→ WHAT THE TASK ASKS:
Instruction for the listing below: copy exactly, and only, the lines from the one holding "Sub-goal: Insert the" through its last line, omitting any picture.
__________________________________________________
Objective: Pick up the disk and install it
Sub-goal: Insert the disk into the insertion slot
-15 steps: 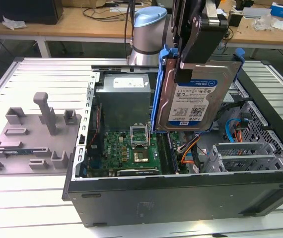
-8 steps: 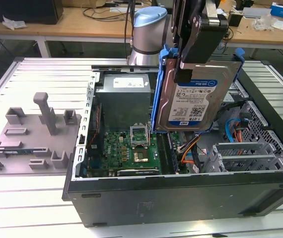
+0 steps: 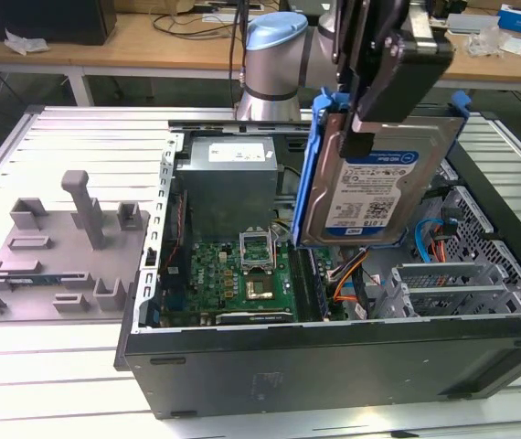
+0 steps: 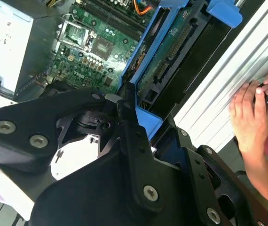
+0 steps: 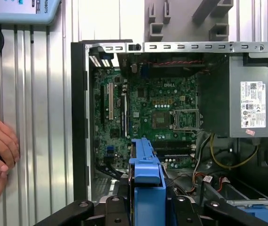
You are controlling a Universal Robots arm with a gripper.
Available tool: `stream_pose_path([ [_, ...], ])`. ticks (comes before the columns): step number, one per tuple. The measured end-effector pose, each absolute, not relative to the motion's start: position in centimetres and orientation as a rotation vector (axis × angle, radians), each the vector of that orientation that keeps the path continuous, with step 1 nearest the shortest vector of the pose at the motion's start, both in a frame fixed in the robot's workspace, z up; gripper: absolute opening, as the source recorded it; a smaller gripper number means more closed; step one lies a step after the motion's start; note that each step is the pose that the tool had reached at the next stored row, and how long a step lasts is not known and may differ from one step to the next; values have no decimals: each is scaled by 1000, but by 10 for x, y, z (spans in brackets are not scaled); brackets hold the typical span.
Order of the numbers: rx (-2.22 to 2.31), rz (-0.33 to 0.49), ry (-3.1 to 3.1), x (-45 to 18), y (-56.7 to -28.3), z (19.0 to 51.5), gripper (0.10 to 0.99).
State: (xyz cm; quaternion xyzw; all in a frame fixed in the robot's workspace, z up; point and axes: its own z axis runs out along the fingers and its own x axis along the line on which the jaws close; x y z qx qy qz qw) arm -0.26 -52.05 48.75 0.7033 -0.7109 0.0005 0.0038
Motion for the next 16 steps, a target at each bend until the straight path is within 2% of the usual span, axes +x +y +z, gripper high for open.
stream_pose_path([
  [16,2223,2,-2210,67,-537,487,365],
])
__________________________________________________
→ ANSWER AREA:
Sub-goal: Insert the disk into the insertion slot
-15 steps: 
-8 steps: 
+0 steps: 
+0 steps: 
+0 steps: 
You are controlling a Universal Robots arm with a gripper.
Available tool: `stream_pose_path([ [_, ...], ])`. ticks (comes before the columns): step number, one per tuple. The measured end-effector pose, each absolute, not relative to the motion's start: position in centimetres and orientation as a rotation vector (axis × angle, radians), each the vector of that orientation that keeps the path continuous, with step 1 nearest the shortest vector of the pose at the motion's start, both in a frame fixed in the robot's workspace, z up; gripper: absolute opening, as the source recorded it; a smaller gripper number means more closed; step one lies a step after the motion's start; note that each step is the pose that the tool had reached at the next stored row, and how long a step lasts is not known and may differ from one step to the next; values have no decimals: each is scaled by 1000, but by 10 for x, y, z (spans in brackets are not scaled); brackets hold the typical span.
Order of the numbers: rx (-2.22 to 2.31), rz (-0.33 to 0.49), ry (-3.1 to 3.1), x (-45 to 18), y (-56.7 to -28.3), z (19.0 to 51.5), gripper (0.10 to 0.99).
State: (xyz cm; quaternion xyzw; all in a frame fixed in the robot's workspace, z up; point and axes: its own z axis runs out along the fingers and its own x axis along the line on which the jaws close; x y z qx qy qz qw) arm -0.26 -52.05 48.75 0.7033 -0.7109 0.0005 0.0038
Motion for the next 16 steps, a target at each bend until the straight path is within 2% of the usual span, axes +x +y +z, gripper high for open.
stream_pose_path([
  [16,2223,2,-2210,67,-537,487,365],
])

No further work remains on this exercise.